Increased expression of Fcγ receptors II and III on macrophages of rheumatoid arthritis patients results in higher production of tumor necrosis factor α and matrix metalloproteinase

Abstract

Objective To evaluate Fcγ receptor (FcγR) expression on synovial macrophages from rheumatoid arthritis (RA) patients and to determine whether this expression correlates with the production of the proinflammatory cytokines tumor necrosis factor α (TNFα), interleukin-1β (IL-1β), IL-12, and matrix metalloproteinase 1 (MMP-1). We also sought to determine whether mature macrophages from RA patients express aberrant levels of FcγRI, FcγRII, and FcγRIII, and to determine the production of inflammatory mediators after immune complex (IC) stimulation. Methods Immunohistochemistry was performed on cryostat sections of synovial biopsy specimens obtained from 27 RA patients and 5 controls. FcγR I, II, and III were detected, as well as the proinflammatory mediators IL-1, TNFα, IL-12, and MMP-1. Monocytes were isolated from the blood of 10 RA patients and 10 healthy controls and cultured for 7 days with macrophage colony-stimulating factor to obtain macrophages. Using fluorescence-activated cell sorting, the expression of FcγRI, FcγRII, and FcγRIII was determined.

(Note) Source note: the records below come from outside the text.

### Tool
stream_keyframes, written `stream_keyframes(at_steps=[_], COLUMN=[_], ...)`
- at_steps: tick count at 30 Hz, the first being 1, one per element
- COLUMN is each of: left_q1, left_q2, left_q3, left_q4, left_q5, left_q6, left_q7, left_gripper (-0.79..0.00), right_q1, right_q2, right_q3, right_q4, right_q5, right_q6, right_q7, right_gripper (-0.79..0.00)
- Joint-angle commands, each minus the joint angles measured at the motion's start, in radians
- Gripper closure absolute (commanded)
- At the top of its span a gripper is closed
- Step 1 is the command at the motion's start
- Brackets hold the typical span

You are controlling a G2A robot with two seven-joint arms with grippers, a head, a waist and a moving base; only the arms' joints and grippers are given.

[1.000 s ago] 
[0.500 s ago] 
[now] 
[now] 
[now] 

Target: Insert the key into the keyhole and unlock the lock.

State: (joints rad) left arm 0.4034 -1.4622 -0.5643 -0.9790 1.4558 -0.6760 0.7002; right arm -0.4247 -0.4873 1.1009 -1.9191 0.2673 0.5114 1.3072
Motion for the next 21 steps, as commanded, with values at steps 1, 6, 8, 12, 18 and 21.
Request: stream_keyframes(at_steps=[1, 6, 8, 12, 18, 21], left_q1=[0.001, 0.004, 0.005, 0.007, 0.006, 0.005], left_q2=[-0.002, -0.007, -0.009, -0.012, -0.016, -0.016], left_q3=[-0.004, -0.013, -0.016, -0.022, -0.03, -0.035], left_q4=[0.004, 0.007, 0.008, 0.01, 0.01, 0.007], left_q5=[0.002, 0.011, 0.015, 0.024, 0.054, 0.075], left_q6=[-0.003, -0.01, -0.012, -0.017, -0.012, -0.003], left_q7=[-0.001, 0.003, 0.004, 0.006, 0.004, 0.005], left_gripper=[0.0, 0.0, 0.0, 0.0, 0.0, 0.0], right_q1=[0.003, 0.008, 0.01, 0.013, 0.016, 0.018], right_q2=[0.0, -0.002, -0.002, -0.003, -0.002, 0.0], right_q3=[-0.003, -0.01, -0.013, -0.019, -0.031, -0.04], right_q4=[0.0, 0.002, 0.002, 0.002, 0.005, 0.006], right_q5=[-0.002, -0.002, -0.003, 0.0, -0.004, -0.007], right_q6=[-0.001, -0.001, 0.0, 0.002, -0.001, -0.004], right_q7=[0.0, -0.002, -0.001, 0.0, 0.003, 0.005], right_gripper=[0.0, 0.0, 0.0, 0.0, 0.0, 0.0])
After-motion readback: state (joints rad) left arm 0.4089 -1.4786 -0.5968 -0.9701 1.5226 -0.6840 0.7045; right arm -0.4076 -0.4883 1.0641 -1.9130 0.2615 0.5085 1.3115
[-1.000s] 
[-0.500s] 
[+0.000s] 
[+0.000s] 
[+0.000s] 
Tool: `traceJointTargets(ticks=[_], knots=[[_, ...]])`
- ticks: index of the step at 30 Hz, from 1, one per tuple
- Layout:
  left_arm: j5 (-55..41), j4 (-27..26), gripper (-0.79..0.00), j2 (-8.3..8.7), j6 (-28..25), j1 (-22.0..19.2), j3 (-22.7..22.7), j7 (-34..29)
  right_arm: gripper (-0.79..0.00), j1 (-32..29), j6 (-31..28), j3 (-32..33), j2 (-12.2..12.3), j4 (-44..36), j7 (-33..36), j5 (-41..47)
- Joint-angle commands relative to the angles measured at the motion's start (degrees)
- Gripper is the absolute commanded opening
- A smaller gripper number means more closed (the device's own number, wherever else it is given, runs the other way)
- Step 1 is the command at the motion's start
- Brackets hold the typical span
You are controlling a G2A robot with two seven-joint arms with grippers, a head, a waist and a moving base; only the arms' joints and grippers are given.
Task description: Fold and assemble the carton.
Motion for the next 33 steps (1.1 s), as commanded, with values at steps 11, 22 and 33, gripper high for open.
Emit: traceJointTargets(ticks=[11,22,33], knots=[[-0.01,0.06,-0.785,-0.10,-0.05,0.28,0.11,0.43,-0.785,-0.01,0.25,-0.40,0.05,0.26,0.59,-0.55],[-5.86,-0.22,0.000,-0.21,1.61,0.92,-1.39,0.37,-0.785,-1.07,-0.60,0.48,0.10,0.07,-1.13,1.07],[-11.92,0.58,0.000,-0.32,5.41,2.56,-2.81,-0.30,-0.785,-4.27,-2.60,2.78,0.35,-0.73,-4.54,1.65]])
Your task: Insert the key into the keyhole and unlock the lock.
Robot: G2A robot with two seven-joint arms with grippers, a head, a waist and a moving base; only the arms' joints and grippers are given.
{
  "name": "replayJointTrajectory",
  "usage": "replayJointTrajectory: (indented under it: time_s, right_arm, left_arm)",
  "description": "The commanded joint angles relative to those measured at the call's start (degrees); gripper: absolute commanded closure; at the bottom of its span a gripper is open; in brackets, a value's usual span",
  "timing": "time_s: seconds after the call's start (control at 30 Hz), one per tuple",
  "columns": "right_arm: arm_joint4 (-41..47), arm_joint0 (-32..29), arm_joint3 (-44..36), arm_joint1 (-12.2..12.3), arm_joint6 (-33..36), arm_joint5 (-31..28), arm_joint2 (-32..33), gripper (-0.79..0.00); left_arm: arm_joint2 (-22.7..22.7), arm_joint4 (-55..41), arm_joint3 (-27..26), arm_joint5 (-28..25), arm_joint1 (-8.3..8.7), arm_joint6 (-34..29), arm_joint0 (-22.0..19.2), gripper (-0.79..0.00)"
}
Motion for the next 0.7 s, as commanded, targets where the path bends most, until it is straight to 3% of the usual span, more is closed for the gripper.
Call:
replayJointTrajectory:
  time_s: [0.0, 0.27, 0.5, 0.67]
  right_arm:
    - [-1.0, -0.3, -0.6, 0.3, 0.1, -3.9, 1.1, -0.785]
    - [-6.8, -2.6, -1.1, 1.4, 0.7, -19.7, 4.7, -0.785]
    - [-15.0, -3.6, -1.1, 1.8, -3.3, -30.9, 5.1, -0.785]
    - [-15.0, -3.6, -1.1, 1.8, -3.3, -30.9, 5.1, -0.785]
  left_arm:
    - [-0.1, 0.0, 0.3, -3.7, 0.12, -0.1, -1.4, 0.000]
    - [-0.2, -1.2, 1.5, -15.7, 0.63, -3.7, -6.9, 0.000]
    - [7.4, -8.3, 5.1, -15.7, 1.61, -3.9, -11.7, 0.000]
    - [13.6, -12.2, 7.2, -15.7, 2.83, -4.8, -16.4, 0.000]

On day 7, macrophages were stimulated with heat-aggregated gamma globulins (HAGGs) for 24 hours. Production of cytokines was measured using enzyme-linked immunosorbent assay, and production of gelatinases/collagenases was measured by degradation of fluorescent gelatin. Results Immunohistochemistry showed higher FcγRII and FcγRIII expression in RA synovium than in controls. FcγRII and FcγRIII, but not FcγRI, were highly correlated with the number of synovial macrophages. Consistent with this, TNFα expression correlated positively with FcγRIII expression. Moreover, MMP-1 expression strongly correlated with FcγR I, II, and III expression. Mature macrophages from RA patients showed significantly enhanced expression of FcγRII and FcγRIII compared with controls. Twenty-four hours after stimulation of RA macrophages with HAGGs, significantly higher production of TNFα and gelatinase/collagenase was measured. Conclusion RA synovium and mature RA macrophages express significantly elevated levels of FcγRII and FcγRIII, resulting in much higher production of TNFα and gelatinase/collagenase after IC stimulation. These data suggest that disturbed expression of FcγR on mature synovial macrophages is involved in the pathology of RA.